Content starts

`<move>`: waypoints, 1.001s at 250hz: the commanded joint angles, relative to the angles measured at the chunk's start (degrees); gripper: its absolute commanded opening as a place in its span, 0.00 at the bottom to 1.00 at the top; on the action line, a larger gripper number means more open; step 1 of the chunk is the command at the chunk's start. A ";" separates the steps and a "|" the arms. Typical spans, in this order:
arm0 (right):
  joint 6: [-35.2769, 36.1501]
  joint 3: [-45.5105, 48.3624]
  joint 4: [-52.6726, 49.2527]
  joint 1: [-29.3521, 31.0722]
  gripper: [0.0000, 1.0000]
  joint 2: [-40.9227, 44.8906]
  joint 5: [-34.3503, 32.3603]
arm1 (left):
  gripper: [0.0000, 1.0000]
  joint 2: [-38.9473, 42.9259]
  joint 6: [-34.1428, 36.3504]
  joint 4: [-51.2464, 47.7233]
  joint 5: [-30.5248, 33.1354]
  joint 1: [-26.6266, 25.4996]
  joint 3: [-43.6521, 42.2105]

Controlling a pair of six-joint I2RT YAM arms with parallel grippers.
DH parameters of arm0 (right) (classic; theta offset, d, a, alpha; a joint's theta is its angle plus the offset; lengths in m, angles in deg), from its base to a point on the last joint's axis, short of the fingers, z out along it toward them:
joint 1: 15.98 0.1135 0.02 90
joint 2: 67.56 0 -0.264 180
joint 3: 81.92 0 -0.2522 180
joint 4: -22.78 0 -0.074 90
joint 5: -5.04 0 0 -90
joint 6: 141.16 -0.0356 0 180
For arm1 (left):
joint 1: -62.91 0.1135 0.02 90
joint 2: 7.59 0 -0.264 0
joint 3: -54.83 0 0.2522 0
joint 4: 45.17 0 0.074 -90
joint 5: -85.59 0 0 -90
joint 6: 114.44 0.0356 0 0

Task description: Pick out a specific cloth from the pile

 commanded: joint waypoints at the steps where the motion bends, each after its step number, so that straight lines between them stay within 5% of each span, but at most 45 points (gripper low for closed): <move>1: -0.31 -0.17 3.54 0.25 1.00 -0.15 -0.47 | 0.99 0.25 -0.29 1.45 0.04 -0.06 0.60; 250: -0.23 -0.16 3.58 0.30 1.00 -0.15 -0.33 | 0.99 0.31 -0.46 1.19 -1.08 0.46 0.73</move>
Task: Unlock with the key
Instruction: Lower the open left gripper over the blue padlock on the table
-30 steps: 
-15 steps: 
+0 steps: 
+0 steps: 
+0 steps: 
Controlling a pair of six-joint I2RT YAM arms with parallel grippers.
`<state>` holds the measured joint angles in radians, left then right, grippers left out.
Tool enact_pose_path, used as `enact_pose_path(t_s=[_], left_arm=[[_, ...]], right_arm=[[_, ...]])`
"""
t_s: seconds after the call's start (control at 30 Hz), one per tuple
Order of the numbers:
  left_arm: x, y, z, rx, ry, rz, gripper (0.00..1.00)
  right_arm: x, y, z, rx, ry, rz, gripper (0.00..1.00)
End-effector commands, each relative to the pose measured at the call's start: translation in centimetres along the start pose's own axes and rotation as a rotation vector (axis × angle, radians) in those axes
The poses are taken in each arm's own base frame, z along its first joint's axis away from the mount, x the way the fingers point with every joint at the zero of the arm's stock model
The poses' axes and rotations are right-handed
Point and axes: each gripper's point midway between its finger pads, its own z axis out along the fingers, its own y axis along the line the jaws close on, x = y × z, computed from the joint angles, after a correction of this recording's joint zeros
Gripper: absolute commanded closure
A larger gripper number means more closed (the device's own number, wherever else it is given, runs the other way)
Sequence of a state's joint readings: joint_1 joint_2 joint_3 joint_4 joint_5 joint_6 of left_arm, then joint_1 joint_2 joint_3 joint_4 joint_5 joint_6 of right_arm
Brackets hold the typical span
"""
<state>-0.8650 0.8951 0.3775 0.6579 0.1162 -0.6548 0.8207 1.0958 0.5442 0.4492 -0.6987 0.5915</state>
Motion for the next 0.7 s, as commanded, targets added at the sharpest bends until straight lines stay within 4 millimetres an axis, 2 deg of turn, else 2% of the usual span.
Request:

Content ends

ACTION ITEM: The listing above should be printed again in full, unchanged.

SOLUTION FOR THIS EXERCISE:
`<move>`: waypoints, 1.001s at 250hz: the commanded joint angles, relative to the angles measured at the chunk's start (degrees); gripper: its absolute commanded opening as a place in its span, 0.00 at the bottom to 1.00 at the top; on the action line, a larger gripper number means more open; step 1 of the chunk is the command at the chunk's start. A ";" separates the steps and a "|" the arms. Typical spans, in this order:
arm0 (right):
  joint 6: [-35.2769, 36.1501]
  joint 3: [-45.5105, 48.3624]
  joint 4: [-52.6726, 49.2527]
  joint 1: [-29.3521, 31.0722]
  gripper: [0.0000, 1.0000]
  joint 2: [-40.9227, 44.8906]
  joint 5: [-34.3503, 32.3603]
arm1 (left):
  gripper: [0.0000, 1.0000]
  joint 2: [-38.9473, 42.9259]
  joint 6: [-34.1428, 36.3504]
  joint 4: [-51.2464, 47.7233]
  joint 5: [-30.5248, 33.1354]
  joint 1: [-26.6266, 25.4996]
  joint 3: [-43.6521, 42.2105]

Controlling a pair of six-joint I2RT YAM arms with parallel grippers.
DH parameters of arm0 (right) (classic; theta offset, d, a, alpha; a joint's theta is its angle plus the offset; lengths in m, angles in deg), from its base to a point on the last joint's axis, short of the fingers, z out along it toward them:
joint 1: 15.98 0.1135 0.02 90
joint 2: 67.56 0 -0.264 180
joint 3: 81.92 0 -0.2522 180
joint 4: -22.78 0 -0.074 90
joint 5: -5.04 0 0 -90
joint 6: 141.16 -0.0356 0 180
For arm1 (left):
joint 1: -62.91 0.1135 0.02 90
joint 2: 7.59 0 -0.264 0
joint 3: -54.83 0 0.2522 0
joint 4: 45.17 0 0.074 -90
joint 5: -85.59 0 0 -90
joint 6: 114.44 0.0356 0 0

Task description: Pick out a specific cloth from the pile

 commanded: joint waypoints at the steps where the motion bends, each after its step number, so that straight lines between them stay within 5% of each span, but at most 45 points (gripper low for closed): <move>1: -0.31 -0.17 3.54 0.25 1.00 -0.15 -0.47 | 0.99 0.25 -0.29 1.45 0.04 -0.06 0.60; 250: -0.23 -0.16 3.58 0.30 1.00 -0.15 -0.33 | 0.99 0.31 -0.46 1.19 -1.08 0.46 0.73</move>
Task: Unlock with the key
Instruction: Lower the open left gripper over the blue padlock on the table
-30 steps: 
-15 steps: 
+0 steps: 
+0 steps: 
+0 steps: 
Controlling a pair of six-joint I2RT YAM arms with parallel grippers.
`<state>` holds the measured joint angles in radians, left then right, grippers left out.
Tool enact_pose_path, used as `enact_pose_path(t_s=[_], left_arm=[[_, ...]], right_arm=[[_, ...]])`
"""
t_s: seconds after the call's start (control at 30 Hz), one per tuple
Order of the numbers:
  left_arm: x, y, z, rx, ry, rz, gripper (0.00..1.00)
  right_arm: x, y, z, rx, ry, rz, gripper (0.00..1.00)
End-effector commands, each relative to the pose measured at the call's start: translation in centimetres along the start pose's own axes and rotation as a rotation vector (axis × angle, radians) in those axes
The poses are taken in each arm's own base frame, z along its first joint's axis away from the mount, x the way the fingers point with every joint at the zero of the arm's stock model
The poses' axes and rotations are right-handed
Point and axes: each gripper's point midway between its finger pads, its own z axis out along the fingers, its own y axis along the line the jaws close on, x = y × z, computed from the joint angles, after a correction of this recording's joint zeros
Gripper: absolute commanded closure
A larger gripper number means more closed (the device's own number, wherever else it is given, runs the other way)
Sequence of a state's joint readings: joint_1 joint_2 joint_3 joint_4 joint_5 joint_6 of left_arm, then joint_1 joint_2 joint_3 joint_4 joint_5 joint_6 of right_arm
Brackets hold the typical span
"""
<state>-0.8650 0.8951 0.3775 0.6579 0.1162 -0.6548 0.8207 1.0958 0.5442 0.4492 -0.6987 0.5915</state>
Motion for the next 0.7 s, as commanded, targets added at the sharpest bends until straight lines stay within 4 millimetres an axis, 2 deg of turn, else 2% of the usual span.
Request:

This concludes the answer.